● **Problem description**
No pictures belong in the copy. Restate the rest of the data exactly.

● **Collected material**

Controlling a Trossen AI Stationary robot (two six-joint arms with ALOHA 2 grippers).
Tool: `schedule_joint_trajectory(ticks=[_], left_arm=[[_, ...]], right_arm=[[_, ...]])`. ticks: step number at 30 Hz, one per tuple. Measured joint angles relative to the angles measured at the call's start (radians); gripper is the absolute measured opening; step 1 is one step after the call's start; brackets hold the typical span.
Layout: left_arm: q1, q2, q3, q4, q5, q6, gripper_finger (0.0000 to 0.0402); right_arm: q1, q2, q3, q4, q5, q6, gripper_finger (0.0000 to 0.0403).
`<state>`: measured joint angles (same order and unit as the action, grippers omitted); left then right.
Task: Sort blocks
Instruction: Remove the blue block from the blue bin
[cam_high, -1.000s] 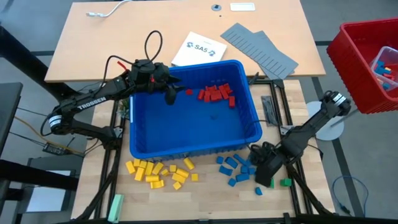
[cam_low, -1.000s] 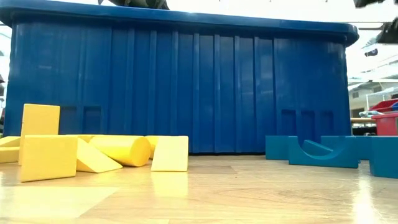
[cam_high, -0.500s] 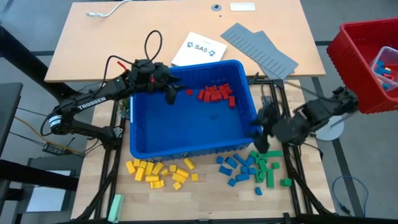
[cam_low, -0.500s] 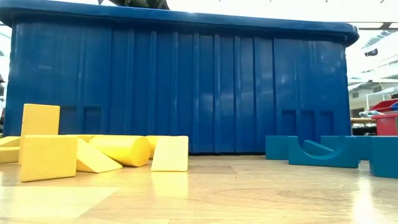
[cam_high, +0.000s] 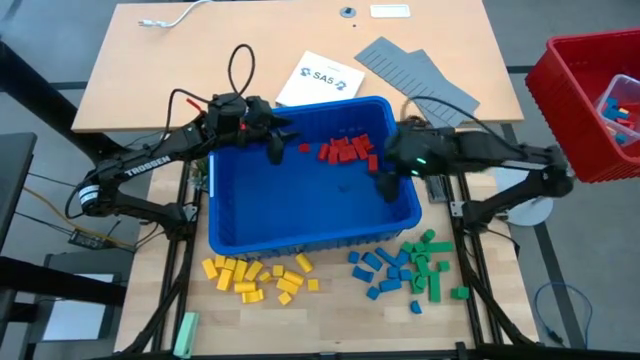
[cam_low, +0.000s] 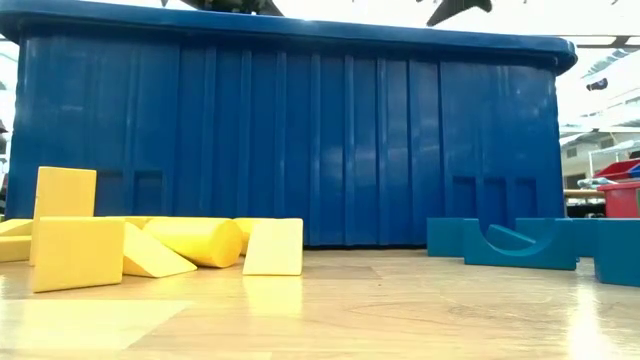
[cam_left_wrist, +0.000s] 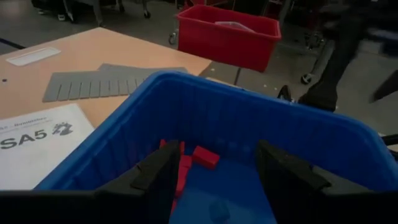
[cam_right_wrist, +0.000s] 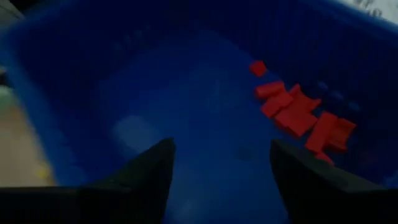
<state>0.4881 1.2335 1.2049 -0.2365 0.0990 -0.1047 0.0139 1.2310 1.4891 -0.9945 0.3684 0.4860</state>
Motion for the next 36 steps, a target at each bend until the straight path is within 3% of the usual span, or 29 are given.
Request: schedule_joint_trajectory(ticks=[7, 14, 19, 26, 33, 36], left_arm=[[0.001, 0.000, 0.000, -0.080, -0.008, 0.047, 0.0219], [0.001, 0.000, 0.000, -0.273, -0.080, 0.074, 0.0219], [0.001, 0.000, 0.000, -0.371, -0.145, 0.149, 0.0219], [0.003, 0.014, 0.000, -0.359, -0.153, 0.291, 0.0219], [0.031, 0.076, 0.000, -0.296, -0.154, 0.424, 0.0218], [0.037, 0.100, 0.000, -0.278, -0.153, 0.429, 0.0218]], right_arm=[[-0.195, 0.191, -0.007, 0.066, -0.113, -0.175, 0.0297], [-0.272, 0.392, -0.007, 0.042, -0.291, -0.228, 0.0294], [-0.285, 0.517, -0.007, 0.034, -0.323, -0.315, 0.0292], [-0.352, 0.595, -0.007, 0.041, -0.443, -0.365, 0.0292], [-0.426, 0.667, -0.007, 0.103, -0.451, -0.456, 0.0291], [-0.441, 0.709, -0.007, 0.111, -0.474, -0.415, 0.0290]])
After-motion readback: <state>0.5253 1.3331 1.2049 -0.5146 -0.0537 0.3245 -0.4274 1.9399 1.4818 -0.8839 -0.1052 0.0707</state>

● **Answer to this problem**
Controlling a Trossen AI Stationary robot (two six-joint arms with ALOHA 2 grippers).
Tool: `schedule_joint_trajectory(ticks=[_], left_arm=[[_, ...]], right_arm=[[_, ...]])`. ticks: step number at 30 Hz, one per tuple. Measured joint angles relative to the angles measured at the call's start (radians); gripper is the absolute measured opening; step 1 is one step after the call's start; brackets hold the typical span.
Layout: left_arm: q1, q2, q3, q4, q5, q6, gripper_finger (0.0000 to 0.0402); right_arm: q1, q2, q3, q4, q5, q6, gripper_finger (0.0000 to 0.0403).
`<state>`: measured joint angles (same order and unit as the action, grippers omitted); left then right.
Task: Sort blocks
Instruction: Remove the blue block from the blue bin
[cam_high, -1.000s] 
[cam_low, -1.000s] 
[cam_high, -0.500s] 
[cam_low, -0.500s] 
[cam_high, +0.000s] 
[cam_low, +0.000s] 
[cam_left_wrist, +0.000s] 
[cam_right_wrist, +0.000s] 
<state>0.4881 1.2335 1.2049 -0.2365 0.0990 -0.1047 0.0139 1.2310 1.4891 -0.9945 0.3684 0.4860</state>
Motion for the next 36 steps, a target at each bend until the straight path is within 3% of the usual span, or 29 are given.
Request: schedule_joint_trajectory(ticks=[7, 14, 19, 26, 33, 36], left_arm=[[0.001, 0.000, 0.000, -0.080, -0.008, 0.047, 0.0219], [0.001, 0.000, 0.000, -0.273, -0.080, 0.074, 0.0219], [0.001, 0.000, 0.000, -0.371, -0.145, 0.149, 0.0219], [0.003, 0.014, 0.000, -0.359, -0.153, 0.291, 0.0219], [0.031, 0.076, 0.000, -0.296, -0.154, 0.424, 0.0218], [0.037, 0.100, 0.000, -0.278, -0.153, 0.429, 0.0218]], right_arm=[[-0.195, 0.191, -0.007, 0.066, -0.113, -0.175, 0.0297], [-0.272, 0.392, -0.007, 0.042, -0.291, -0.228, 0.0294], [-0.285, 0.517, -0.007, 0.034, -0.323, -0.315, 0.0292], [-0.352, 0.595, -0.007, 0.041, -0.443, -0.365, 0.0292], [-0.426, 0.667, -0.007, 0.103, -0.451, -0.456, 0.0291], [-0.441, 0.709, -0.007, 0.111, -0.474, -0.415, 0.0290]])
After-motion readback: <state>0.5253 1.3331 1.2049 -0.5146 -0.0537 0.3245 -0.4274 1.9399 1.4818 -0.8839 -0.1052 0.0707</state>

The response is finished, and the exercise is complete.